> -----Original Message-----
> From: MARTIN PHILIP [mailto:codematters_at_ntlworld.com] On Behalf Of
> Philip Martin
> Sent: maandag 12 november 2012 16:22
> To: Bert Huijben
> Cc: dev_at_subversion.apache.org
> Subject: Re: move updating and mixed revisions
>
> Bert Huijben <bert_at_qqmail.nl> writes:
>
> > A few weeks ago I proposed updating the database to exactly that move
> with
> > replacements on the first update step. This adds the nodes that were not
> > added by the initial move (aka the copy) in the op-depth of the move.
> From
> > that point the normal status api will exactly report the replacements
that
> > will happen when committing. (Before adding those nodes the
> replacements
> > would also happen, but you would only see them after the commit)
> >
> > After that initial step we can help the users who got themselves in this
> > situation (by moving from a mixed revision working copy) by trying to
> > remove as much of those replacements as possible.
> >
> > In many cases it will only be the revision number that has changed. But
in
> > these cases we have two NODES layers on top of each other with the same
> > repos_id and repos_relpath where the top one has a moved-from set.
> >
> > We can then -as part of the same sql transaction, or as a different
> > sql transaction- try to eliminate layers as part of the conflict
resolving.
> > This might involve text and property merges and in some cases installing
> > new conflicts. We can than remove the shadowing.
>
> I think what you are describing some variation of the following. We
> start with a single-revision, single-op-depth move. During the update
> the base nodes in the move source become mixed-revision and the working
> nodes in the move destination are updated so that they become
> multiple-op-depth and mixed-revision. Then as the update continues and
> the move source moves back to single-revision we collapse the
> multiple-op-depth move back to a single-revision move.
Yes or no.
We just complete the update, installing the move tree-conflict on the move
source. After the update (and the bump), BASE at the move-source now has a
single revision.
The move-target is unchanged at this point. Then we start move-resolving
(still as part of the same 'svn update' invocation, but not before bumping):
The move-target is then still as it was, when it was originally moved (or
really copied), a mixed revision tree that has different layers when it was
mixed revision and/or switched.
As part of the resolving we want to collapse the mixed revisionness of the
move-dest tree to a single revision.
>
> That is how I originally imagined move updating would work. The problem
> is that it can't handle user modifications after the move. Things like
> nested moves, adds, copies all obstruct the extra op-depths we would use
> for the mixed-revision move destination:
>
> svn mv A B
>
> op-depth local-relpath presence revision moved-to moved-here
> 0 normal 3
> 0 A normal 3
> 0 A/f normal 3
> 1 A deleted B
> 1 A/f deleted
> 1 B normal 3 1
> 1 B/f normal 3 1
>
> This could be update node-by-node with B and B/f becoming mixed-revision
> and multiple-op-depth for a period before becoming single-revision
> again. However with a nested move:
>
> svn mv B/f B/g
>
> op-depth local-relpath presence revision moved-to moved-here
> 0 normal 3
> 0 A normal 3
> 0 A/f normal 3
> 1 A deleted B
> 1 A/f deleted
> 1 B normal 3 1
> 1 B/f normal 3 1
> 2 B/f deleted B/f
> 2 B/g deleted 1
>
> Now when I update A and pass through a mixed-revision I can't use
> op-depth=2 to represent the mixed-rev move in B because those rows are
> already being used. Supporting updating nested moves has to happen or
> this whole feature is pointless.
B/f doesn't exist in the repository, so how would you record a move history?
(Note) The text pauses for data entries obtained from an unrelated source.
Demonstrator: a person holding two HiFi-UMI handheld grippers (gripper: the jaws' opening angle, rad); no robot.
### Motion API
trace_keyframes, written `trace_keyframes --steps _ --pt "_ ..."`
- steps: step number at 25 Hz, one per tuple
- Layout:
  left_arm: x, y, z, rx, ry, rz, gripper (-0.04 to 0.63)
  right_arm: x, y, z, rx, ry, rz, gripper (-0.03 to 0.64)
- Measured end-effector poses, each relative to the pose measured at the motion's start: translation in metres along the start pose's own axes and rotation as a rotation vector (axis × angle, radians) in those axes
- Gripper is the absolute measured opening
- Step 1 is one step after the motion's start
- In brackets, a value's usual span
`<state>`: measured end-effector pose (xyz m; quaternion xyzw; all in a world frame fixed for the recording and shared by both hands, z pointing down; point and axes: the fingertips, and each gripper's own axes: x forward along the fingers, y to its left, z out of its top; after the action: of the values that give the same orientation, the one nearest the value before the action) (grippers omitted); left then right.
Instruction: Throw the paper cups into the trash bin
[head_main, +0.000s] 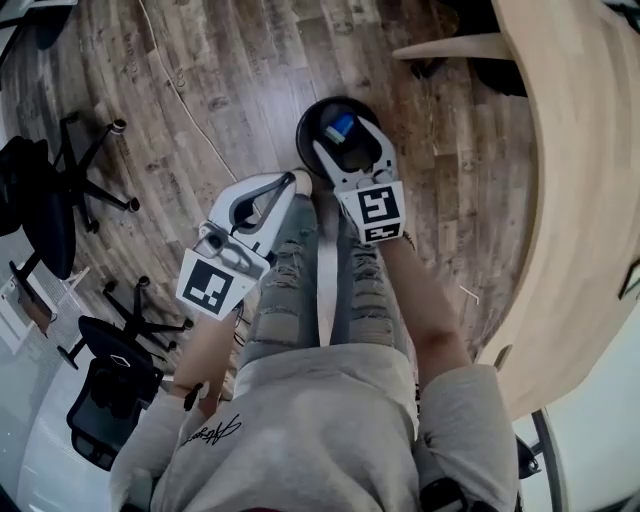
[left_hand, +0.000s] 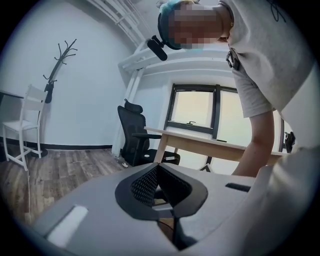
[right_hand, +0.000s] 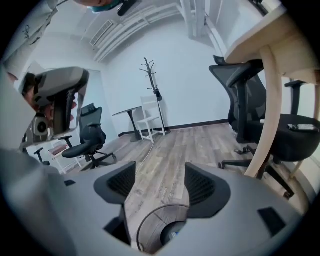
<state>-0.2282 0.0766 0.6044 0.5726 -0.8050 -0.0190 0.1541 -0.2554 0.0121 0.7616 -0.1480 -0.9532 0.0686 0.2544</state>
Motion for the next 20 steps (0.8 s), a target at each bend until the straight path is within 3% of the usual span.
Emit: trace_keyframes --steps 7,20 --pt "-0.002 -0.013 0.018 0.023 0.008 0.003 0.003 -0.049 0.024 0.059 -0.062 -0.071 0.040 0.304" --pt "-0.007 -0.036 0.068 0.039 -0.013 0.011 0.003 -0.126 0.040 0.156 0.011 -0.227 0.075 0.299"
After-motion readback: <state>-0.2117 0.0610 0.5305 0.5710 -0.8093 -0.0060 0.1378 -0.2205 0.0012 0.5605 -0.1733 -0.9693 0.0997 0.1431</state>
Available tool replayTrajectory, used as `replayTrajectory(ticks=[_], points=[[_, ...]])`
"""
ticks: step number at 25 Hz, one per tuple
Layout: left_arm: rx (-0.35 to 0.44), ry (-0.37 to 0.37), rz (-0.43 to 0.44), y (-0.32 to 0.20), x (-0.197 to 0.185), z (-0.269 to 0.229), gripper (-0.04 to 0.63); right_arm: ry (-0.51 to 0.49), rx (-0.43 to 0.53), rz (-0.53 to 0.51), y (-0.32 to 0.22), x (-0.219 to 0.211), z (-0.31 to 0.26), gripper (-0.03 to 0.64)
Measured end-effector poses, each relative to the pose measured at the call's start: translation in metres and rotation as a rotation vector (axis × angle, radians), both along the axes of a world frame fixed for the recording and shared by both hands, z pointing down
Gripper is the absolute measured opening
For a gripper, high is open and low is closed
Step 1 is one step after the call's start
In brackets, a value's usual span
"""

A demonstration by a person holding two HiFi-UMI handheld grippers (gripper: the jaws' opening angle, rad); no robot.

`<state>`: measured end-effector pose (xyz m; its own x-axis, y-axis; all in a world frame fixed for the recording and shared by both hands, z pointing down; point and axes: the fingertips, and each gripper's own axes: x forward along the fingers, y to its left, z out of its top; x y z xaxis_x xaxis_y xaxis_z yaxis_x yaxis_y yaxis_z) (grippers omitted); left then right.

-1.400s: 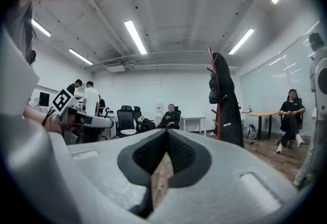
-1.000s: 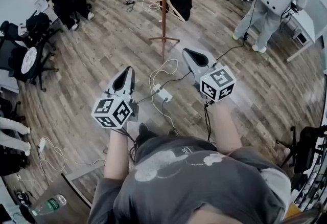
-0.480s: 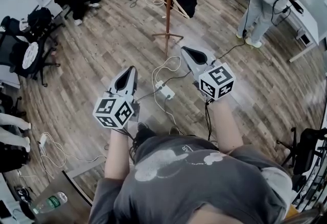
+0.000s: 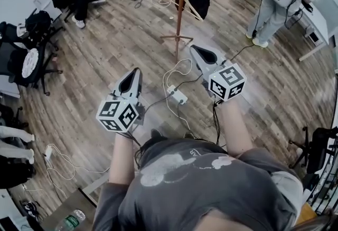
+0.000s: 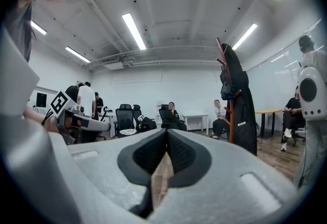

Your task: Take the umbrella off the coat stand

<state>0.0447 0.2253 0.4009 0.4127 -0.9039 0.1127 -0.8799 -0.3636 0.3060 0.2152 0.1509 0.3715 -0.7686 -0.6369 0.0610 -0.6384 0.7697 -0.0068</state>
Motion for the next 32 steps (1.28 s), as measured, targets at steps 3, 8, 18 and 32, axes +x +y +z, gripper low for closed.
replayTrajectory(ticks=[3, 8, 18, 32], points=[[0.016, 0.007, 0.014, -0.013, -0.031, -0.006, 0.003, -0.018, 0.000, 0.018, -0.012, -0.029, -0.005, -0.002], [0.030, 0.006, 0.036, -0.032, -0.080, -0.010, 0.003, -0.038, 0.007, 0.041, -0.026, -0.076, -0.010, -0.002], [0.052, -0.010, 0.054, -0.049, -0.163, -0.012, 0.003, -0.044, -0.006, 0.090, -0.037, -0.137, -0.004, -0.002], [0.058, 0.003, 0.022, -0.098, -0.206, -0.003, 0.003, -0.053, -0.039, 0.077, -0.089, -0.180, 0.012, -0.002]])
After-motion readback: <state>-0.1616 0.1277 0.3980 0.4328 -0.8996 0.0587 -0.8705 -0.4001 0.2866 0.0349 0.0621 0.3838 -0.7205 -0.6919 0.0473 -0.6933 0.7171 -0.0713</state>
We can only record moves from BASE to another location in a commit.
I would say B/g is not a move of B/f, but a move of A/f.
This is how we would record it in history/the repository if we commit it.
And in that case the necessary storage location is available.
(The only way to record it in a different way would be to use two commits. I
would suggest that in that case the commit logic should rearrange things for
the new move-from location or the database would be inconsistent)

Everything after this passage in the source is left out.